Requirement: I would like you to transcribe all of the data exactly.

Stored data
---+---
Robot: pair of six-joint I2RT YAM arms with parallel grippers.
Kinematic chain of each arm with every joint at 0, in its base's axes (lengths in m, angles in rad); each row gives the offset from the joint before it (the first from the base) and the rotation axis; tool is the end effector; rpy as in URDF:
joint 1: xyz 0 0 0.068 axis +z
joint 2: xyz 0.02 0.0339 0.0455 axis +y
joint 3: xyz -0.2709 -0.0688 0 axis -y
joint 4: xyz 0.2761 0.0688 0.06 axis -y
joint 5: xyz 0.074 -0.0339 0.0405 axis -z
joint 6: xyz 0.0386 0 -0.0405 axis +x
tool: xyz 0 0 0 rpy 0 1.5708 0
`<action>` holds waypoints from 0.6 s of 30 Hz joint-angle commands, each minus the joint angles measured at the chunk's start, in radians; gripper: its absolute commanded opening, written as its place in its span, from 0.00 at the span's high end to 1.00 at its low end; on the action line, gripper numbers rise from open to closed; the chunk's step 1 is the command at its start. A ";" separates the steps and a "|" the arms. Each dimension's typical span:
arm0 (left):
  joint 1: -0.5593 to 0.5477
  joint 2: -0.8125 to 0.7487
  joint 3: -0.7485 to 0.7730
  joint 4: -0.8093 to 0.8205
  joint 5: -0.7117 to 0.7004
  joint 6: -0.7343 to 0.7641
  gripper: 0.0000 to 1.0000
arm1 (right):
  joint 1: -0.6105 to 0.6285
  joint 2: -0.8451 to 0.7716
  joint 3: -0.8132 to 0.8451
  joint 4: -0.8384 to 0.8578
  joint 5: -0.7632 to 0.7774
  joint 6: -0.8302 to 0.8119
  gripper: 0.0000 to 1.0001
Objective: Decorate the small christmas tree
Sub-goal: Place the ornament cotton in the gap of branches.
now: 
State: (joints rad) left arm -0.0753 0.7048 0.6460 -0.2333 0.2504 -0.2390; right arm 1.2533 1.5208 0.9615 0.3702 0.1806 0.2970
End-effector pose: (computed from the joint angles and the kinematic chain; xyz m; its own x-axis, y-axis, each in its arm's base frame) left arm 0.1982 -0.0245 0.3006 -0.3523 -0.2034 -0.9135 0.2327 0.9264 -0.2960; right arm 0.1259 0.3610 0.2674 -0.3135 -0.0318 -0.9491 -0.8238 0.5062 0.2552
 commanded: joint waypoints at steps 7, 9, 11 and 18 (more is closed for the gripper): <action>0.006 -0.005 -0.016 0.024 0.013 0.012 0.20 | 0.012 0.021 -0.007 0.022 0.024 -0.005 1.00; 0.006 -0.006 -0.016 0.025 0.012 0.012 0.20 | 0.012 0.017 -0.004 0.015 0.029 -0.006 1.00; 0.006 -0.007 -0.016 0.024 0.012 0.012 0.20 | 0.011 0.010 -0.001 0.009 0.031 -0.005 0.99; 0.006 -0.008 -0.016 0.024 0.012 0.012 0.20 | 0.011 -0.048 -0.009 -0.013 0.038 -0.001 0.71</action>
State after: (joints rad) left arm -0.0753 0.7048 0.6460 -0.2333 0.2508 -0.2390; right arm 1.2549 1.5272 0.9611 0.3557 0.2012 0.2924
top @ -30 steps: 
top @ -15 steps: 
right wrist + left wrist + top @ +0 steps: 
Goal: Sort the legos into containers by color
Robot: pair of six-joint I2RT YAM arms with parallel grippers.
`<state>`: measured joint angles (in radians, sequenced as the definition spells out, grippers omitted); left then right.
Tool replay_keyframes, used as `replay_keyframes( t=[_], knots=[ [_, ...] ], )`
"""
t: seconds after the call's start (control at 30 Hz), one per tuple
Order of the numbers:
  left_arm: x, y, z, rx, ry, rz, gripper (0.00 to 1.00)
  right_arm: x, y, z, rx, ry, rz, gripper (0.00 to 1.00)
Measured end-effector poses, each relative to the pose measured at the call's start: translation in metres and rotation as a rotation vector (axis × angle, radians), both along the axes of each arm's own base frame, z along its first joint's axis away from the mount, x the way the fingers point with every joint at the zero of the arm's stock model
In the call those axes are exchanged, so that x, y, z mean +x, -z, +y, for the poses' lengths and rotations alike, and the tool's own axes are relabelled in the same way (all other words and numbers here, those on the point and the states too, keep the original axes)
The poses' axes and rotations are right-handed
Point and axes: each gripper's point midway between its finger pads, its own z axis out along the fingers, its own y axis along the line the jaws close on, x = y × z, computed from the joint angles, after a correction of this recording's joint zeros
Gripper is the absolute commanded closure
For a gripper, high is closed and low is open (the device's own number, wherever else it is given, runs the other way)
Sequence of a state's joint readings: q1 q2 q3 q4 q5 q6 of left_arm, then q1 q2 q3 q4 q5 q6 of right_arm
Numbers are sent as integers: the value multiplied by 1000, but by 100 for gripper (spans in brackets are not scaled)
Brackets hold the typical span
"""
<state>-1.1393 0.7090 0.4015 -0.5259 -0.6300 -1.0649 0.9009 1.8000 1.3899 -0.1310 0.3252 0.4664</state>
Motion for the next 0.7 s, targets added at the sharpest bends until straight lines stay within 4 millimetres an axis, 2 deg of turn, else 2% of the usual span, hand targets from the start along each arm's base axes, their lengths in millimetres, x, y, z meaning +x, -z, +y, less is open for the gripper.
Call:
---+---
Your solution:
Robot: pair of six-joint I2RT YAM arms with parallel grippers.
Kinematic chain of each arm with every joint at 0, in its base's axes (lengths in m, angles in rad); each row gives the offset from the joint before it (the first from the base) and the rotation axis; tool is the end effector; rpy as in URDF:
joint 1: xyz 0 0 0.068 axis +z
joint 2: xyz 0.02 0.0339 0.0455 axis +y
joint 3: xyz -0.2709 -0.0688 0 axis -y
joint 4: xyz 0.2761 0.0688 0.06 axis -y
joint 5: xyz 0.074 -0.0339 0.0405 axis -z
joint 6: xyz 0.0386 0 -0.0405 axis +x
tool: xyz 0 0 0 rpy 0 1.5708 0
`<action>` holds waypoints from 0.6 s of 30 Hz joint-angle commands, each minus the joint angles measured at the chunk's start, in radians; gripper: its absolute commanded opening, written as its place in its span, from 0.00 at the span's high end to 1.00 at its low end; on the action line, gripper numbers rise from open to closed; the chunk's step 1 is the command at its start. A ";" separates the steps and a "|" the arms. Each dimension's typical span:
arm0 (left):
  joint 1: -0.5593 to 0.5477
  joint 2: -0.8125 to 0.7487
  joint 3: -0.7485 to 0.7730
  joint 4: -0.8093 to 0.8205
  joint 5: -0.7117 to 0.7004
  joint 6: -0.7343 to 0.7641
  gripper: 0.0000 to 1.0000
arm1 (right):
  joint 1: -0.6105 to 0.6285
  joint 2: -0.8451 to 0.7716
  joint 3: -0.8132 to 0.8451
  joint 4: -0.8384 to 0.8578
  joint 5: -0.7632 to 0.7774
  joint 6: -0.8302 to 0.8119
  gripper: 0.0000 to 1.0001
Objective: Decorate the small christmas tree
Sub-goal: Place the ornament cotton in the gap of branches.
now: 
State: (joints rad) left arm -0.0753 0.7048 0.6460 -0.2333 0.2504 -0.2390; right arm 1.2533 1.5208 0.9615 0.3702 0.1806 0.2970
End-effector pose: (computed from the joint angles and the kinematic chain; xyz m; its own x-axis, y-axis, each in its arm's base frame) left arm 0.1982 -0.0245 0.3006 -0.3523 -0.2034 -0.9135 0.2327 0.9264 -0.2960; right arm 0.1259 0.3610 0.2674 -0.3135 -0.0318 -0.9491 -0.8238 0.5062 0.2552
 commanded: joint waypoints at steps 7, 9, 11 and 18 (more is closed for the gripper): <action>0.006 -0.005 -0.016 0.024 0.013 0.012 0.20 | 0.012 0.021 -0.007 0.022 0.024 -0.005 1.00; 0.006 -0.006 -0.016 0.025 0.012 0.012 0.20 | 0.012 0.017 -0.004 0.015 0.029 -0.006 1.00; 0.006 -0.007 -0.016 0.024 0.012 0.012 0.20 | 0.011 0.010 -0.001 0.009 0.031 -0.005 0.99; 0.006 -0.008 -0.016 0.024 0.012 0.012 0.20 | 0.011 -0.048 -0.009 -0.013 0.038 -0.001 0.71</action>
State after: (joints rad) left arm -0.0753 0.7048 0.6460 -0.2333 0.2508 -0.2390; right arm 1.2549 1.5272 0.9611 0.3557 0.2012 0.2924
top @ -30 steps: 
top @ -15 steps: 
right wrist + left wrist + top @ +0 steps: 
Goal: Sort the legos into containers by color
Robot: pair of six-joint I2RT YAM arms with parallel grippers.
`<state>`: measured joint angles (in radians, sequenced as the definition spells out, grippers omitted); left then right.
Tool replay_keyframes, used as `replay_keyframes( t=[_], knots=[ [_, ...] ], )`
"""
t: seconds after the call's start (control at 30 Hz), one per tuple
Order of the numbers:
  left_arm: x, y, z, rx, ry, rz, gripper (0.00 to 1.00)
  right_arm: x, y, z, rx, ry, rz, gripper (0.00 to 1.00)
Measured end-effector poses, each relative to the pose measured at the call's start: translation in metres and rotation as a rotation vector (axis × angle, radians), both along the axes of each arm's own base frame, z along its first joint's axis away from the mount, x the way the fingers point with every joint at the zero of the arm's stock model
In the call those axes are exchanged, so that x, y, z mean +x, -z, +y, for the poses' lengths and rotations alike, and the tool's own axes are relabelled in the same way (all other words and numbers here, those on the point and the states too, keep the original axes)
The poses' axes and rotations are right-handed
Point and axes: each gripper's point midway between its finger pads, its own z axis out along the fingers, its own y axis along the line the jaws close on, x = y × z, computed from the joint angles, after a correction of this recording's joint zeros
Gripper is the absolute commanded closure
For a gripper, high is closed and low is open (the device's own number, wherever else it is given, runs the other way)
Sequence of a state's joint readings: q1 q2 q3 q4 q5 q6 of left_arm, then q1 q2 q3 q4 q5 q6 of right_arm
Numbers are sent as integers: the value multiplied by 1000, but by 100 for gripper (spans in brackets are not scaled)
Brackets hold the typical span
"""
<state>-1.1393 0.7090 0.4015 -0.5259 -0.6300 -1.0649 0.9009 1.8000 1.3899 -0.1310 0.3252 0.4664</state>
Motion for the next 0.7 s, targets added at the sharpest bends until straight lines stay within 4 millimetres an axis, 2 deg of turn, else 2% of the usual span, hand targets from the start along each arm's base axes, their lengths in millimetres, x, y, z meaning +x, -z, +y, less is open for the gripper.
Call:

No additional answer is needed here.